4. Seychelles Traditional Dance
Do groove to the African rhythm in the Seychellois way: Moutia which is a traditional dance of Seychelles. With deep roots in the history of African slavery, Moutia is the centre of attraction in all the celebrations and festivities of Seychelles. Moutia is basically swaying your hips to and fro to the beats of African music in a light-hearted fashion.
Another traditional yet exotic dance style in Seychelles is the Sega dance. Women dressed in skirts with a wide frill swing their waists in the most mesmerising way and you cannot help but join them. To top it all, Kanmtole is a ballet-inspired from the European culture. You would not definitely want to miss any of these rare and unique dance forms especially if you are a party freak!
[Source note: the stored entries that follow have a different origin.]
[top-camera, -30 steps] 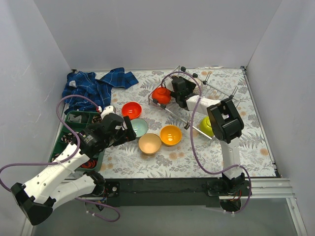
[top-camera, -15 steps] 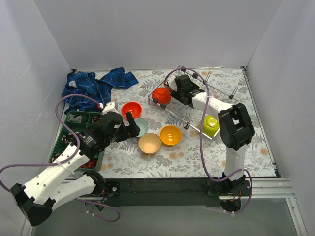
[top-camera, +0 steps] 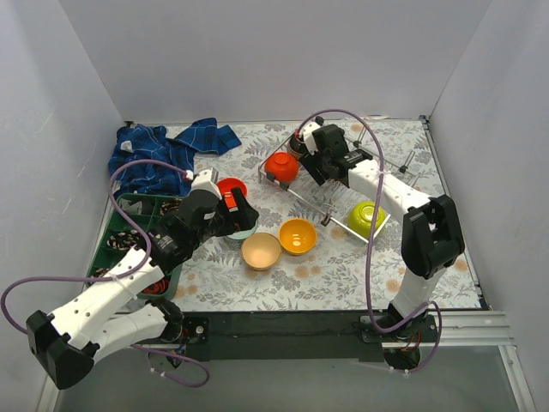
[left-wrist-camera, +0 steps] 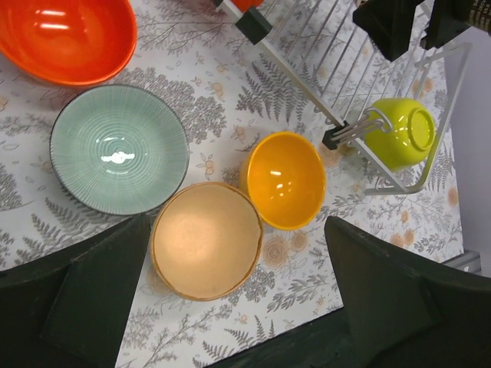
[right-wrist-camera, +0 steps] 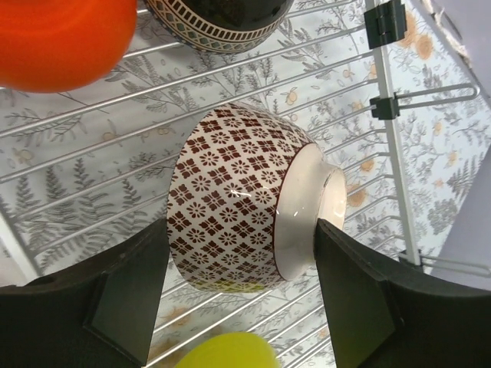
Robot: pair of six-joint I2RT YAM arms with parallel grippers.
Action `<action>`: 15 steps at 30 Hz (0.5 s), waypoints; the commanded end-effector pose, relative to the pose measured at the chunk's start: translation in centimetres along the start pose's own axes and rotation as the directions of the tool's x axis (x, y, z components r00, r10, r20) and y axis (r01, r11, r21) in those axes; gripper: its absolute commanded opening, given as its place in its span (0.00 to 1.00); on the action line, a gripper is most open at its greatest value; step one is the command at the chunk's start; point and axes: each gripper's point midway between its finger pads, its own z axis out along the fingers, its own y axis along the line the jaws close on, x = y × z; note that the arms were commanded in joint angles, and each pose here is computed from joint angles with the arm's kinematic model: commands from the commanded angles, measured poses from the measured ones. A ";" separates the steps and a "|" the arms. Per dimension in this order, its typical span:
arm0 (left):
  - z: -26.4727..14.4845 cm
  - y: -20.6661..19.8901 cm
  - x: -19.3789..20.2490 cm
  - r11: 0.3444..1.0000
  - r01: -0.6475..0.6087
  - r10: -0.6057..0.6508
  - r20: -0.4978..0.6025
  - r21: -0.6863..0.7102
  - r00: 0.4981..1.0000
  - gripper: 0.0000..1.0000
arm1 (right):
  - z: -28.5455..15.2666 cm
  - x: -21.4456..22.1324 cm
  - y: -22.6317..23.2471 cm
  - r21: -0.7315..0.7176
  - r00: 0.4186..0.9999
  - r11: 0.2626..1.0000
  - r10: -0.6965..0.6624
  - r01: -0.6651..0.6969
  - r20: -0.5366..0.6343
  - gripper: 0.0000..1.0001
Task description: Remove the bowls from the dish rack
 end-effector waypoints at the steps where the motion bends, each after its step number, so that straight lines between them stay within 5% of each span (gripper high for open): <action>1: 1.5 -2.3 -1.0 0.993 -0.032 0.026 0.056 0.112 0.998 0.98 | -4.2 -4.0 -1.7 -0.023 0.978 0.985 0.174 -0.172 0.116 0.04; 9: 4.7 -6.1 -1.2 0.964 -0.045 0.030 0.061 0.261 0.998 0.98 | -8.6 -5.8 -1.2 -0.173 0.907 0.919 0.383 -0.355 0.174 0.03; 15: 7.1 -7.4 -2.1 0.933 0.002 -0.029 0.070 0.360 0.997 0.98 | -12.1 -7.3 -0.7 -0.386 0.802 0.792 0.569 -0.473 0.184 0.03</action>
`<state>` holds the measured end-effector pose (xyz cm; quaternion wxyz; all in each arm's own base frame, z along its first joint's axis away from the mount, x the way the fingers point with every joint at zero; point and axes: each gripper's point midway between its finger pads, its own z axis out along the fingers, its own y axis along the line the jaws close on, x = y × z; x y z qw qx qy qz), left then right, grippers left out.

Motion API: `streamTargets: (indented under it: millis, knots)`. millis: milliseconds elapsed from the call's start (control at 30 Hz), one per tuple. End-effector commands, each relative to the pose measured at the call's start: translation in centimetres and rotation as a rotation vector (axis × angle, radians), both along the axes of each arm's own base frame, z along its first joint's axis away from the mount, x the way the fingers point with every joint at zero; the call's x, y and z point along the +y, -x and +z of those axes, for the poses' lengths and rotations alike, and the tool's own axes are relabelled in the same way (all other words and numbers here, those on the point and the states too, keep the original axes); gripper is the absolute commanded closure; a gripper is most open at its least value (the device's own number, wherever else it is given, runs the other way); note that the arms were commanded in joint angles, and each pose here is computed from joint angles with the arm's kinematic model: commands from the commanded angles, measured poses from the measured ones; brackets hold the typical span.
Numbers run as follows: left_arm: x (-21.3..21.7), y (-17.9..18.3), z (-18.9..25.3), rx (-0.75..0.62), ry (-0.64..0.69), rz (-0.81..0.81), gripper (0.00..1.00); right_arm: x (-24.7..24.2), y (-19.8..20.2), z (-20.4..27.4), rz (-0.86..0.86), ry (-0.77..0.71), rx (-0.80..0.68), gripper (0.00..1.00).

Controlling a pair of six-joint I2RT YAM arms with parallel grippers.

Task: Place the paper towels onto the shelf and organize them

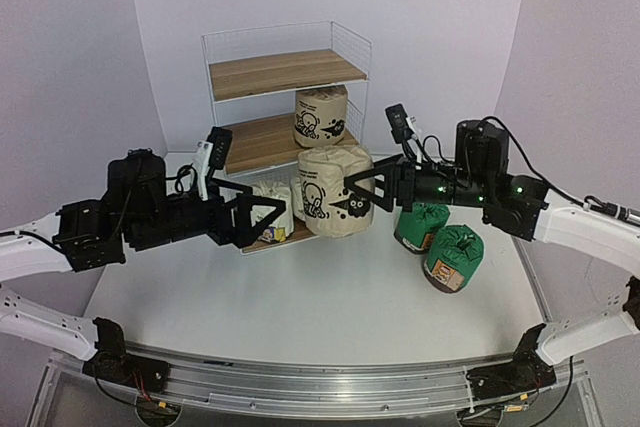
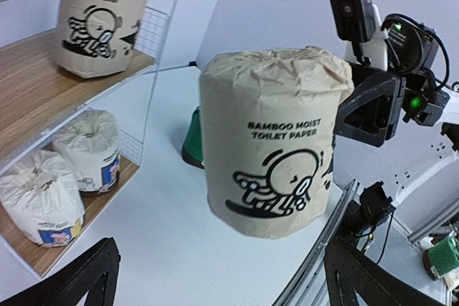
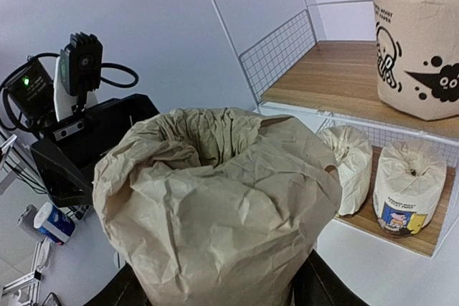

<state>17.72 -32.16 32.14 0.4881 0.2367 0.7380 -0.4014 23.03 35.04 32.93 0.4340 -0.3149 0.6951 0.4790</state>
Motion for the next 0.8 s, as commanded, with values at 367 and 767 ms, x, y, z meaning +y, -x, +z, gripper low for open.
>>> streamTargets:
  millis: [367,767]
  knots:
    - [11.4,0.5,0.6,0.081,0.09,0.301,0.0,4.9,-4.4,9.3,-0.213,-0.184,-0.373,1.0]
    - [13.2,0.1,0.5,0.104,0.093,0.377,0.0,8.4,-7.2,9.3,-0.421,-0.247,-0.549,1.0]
If you are in Seychelles, your heart cannot stop but race against the myriad beats of zez, bom (Brazilian berimbau), polka, taarab, soukos, French folk and pop, and Sega. Over 200 years old, the Seychelles music makes extensive use of percussion instruments. The tangy Moutya is the most popular, and its tunes can often be heard in bazaars along the beach.
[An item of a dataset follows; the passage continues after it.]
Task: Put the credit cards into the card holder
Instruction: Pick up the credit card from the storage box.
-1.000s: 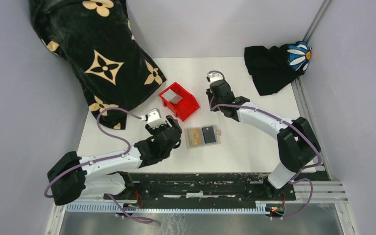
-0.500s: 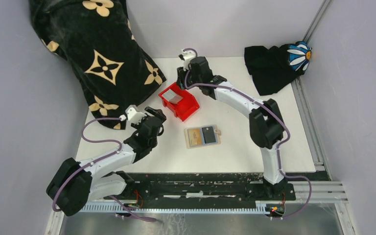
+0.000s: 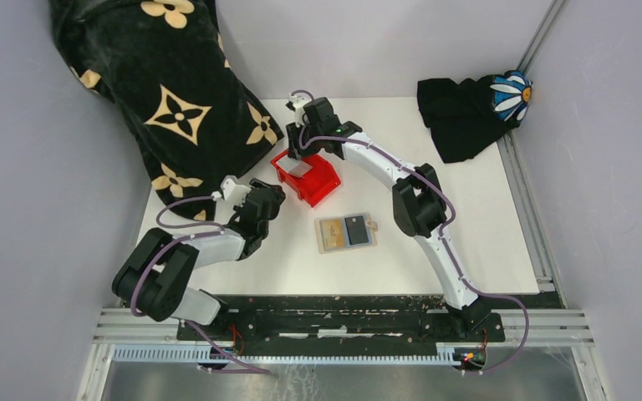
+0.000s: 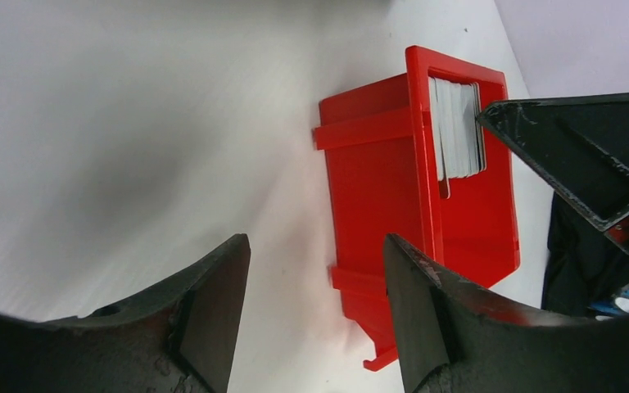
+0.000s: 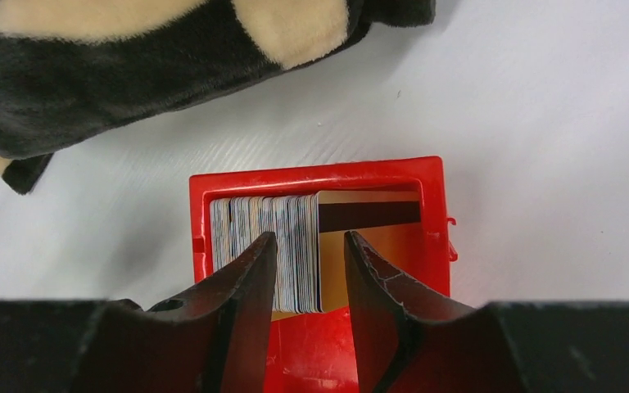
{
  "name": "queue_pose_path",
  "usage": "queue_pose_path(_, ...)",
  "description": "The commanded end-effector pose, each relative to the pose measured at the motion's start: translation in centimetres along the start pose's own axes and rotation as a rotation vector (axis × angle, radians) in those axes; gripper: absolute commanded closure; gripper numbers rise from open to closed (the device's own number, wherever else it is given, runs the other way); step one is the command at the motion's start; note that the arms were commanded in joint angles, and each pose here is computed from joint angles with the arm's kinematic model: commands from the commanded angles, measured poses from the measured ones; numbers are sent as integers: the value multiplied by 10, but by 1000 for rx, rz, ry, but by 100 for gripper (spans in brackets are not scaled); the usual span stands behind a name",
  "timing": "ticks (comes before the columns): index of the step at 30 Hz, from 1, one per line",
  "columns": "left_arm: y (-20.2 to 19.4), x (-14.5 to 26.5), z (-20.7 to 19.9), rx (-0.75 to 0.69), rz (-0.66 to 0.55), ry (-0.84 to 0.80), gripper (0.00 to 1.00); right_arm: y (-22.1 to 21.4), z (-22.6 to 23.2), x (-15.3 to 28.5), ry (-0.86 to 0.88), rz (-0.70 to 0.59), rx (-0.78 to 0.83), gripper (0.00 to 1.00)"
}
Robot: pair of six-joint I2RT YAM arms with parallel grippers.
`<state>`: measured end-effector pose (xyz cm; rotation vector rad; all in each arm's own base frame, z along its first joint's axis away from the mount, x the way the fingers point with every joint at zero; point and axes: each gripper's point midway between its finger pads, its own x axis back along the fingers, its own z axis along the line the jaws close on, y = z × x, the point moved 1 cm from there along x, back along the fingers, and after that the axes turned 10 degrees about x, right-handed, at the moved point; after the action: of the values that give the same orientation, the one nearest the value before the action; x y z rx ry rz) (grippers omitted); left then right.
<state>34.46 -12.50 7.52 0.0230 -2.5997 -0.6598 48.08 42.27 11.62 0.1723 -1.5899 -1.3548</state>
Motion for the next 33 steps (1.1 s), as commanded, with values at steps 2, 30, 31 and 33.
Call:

Seychelles music has its own version of the European contredanse called the Kontredans, and of Reggae called the Seggae and Mouggae (mingled with the tunes of Sega and Moutya respectively). Zouk is a new genre in Seychelles and is a perfect cocktail of traditional music and modern, fast-paced beats.
6. Seychelles' Art and Craft
Seychelles has few original art and craft of its own. However, the Seychelles Craft Village is a must if you want to discover some historical and authentic craft pieces of Seychelles. The Craft Village is a reminder to the rich and variegated cultural heritage of Seychelles.
The village houses Grann Kaz Plantation House, dating back to around 1870, and the 'Lakaz Rosa' a replica of a servant house typical of colonial times. The Craft Village has some quaint, peculiar objects delightful to see and handle. There is a plethora of handmade jewellery, coconut items and batik clothing. One can really buy some flamboyant souvenirs from the Craft Village.
7. Architecture of Seychelles
Seychelles' architecture mirrors the Colonial past and has a quite distinctive yet interesting style. The traditional architecture comprised lakou, kalorife and thatched roofs. The townhouses often resembled the Victorian era and had roofs made of corrugated iron sheets. The houses usually had kitchens located outside. However, these traditional houses have become less common these days, and have been replaced by newly designed houses with a flat roof as is seen in other former British colonies.
8. Seychelles Traditional Clothing - National Costume
Dressing in Seychelles has been influenced to a great extent, by the French and British colonists. Kazak is a waist-length, long-sleeve blouse that came into vogue in the late eighteenth century. There is also evidence of hats and shoes being imported from France via Mauritius during the colonial era. However, modern clothing consists of a thin cotton fabric which is best suited for the humid, tropical weather in Seychelles.
According to a 2010 census, a majority of the population follows Christianity. However, a smaller proportion of followers of Islam and Hinduism also exist.
Seychelles offers a serene holiday extravaganza-the deep blue azure waters washing off the golden sand is a sight to behold. The spellbinding galvanisation of cultures makes the holiday experience even more rich and memorable.